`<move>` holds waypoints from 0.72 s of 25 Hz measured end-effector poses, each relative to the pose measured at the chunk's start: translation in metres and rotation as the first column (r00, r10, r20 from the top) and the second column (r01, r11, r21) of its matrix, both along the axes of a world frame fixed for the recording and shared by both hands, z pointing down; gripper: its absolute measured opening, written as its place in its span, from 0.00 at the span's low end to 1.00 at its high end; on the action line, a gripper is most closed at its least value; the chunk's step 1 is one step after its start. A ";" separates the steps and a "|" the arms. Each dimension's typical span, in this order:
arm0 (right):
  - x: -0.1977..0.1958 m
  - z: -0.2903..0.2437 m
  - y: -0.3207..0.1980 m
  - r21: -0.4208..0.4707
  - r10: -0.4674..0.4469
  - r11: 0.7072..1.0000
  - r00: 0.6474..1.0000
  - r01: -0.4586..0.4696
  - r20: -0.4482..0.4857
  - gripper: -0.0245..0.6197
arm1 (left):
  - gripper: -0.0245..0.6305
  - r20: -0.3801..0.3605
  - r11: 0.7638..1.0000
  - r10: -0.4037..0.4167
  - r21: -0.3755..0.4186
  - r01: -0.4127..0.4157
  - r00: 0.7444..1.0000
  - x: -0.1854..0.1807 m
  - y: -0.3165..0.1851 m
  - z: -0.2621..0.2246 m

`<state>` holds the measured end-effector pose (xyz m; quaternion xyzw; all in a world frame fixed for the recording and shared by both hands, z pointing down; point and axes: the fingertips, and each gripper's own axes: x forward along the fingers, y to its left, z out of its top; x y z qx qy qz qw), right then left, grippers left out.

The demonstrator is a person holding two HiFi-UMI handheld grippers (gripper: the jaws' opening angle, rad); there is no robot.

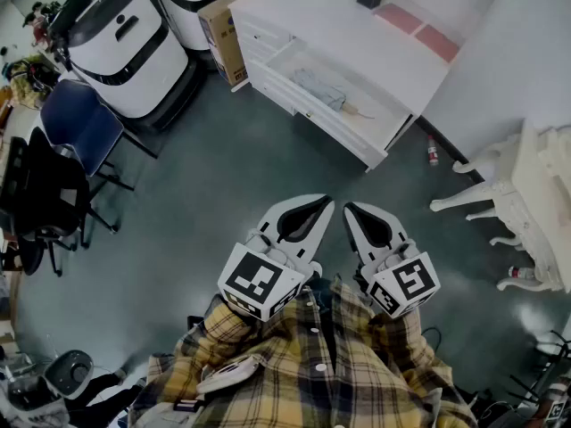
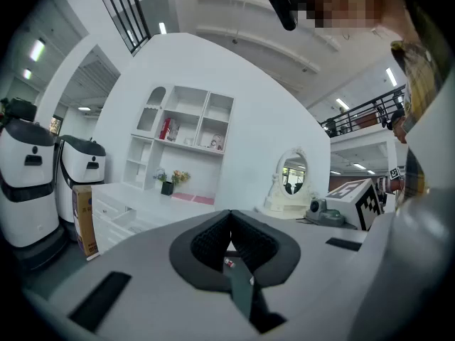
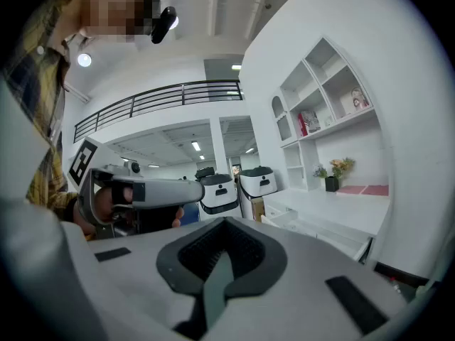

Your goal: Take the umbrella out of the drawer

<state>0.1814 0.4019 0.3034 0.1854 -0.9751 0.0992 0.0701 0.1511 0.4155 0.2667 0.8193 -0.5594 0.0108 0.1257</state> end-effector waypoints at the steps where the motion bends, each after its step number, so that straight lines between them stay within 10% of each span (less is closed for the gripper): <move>1: 0.002 0.000 0.002 0.001 -0.003 1.000 1.000 0.003 0.003 0.06 | 0.07 -0.001 1.000 -0.006 0.000 0.006 1.000 0.002 0.002 0.001; 18: 0.029 0.015 0.021 -0.055 -0.029 0.998 0.998 0.031 0.050 0.06 | 0.07 0.020 0.997 -0.071 -0.014 0.072 0.997 0.019 0.027 0.015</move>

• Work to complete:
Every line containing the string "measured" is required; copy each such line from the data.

• Reply to the task:
`<move>` holds waypoints from 0.72 s of 25 Hz measured end-effector poses, each relative to the pose measured at the chunk's start: translation in metres and rotation as the first column (r00, r10, r20 from the top) and the second column (r01, r11, r21) of its matrix, both along the axes of a world frame fixed for the recording and shared by both hands, z pointing down; gripper: its absolute measured opening, written as its place in its span, from 0.00 at the span's low end to 1.00 at its high end; on the action line, a gripper is most closed at its least value; the chunk's step 1 is one step after its start. A ";" separates the steps and a "|" the arms. Each dimension's typical span, in this order:
`<state>` holds the measured end-effector pose (xyz m; quaternion xyzw; all in a world frame fixed for the recording and shared by both hands, z pointing down; point and axes: the fingertips, and each gripper's own axes: x forward along the fingers, y to its left, z out of its top; x y z qx qy qz qw), right then left, grippers left out.

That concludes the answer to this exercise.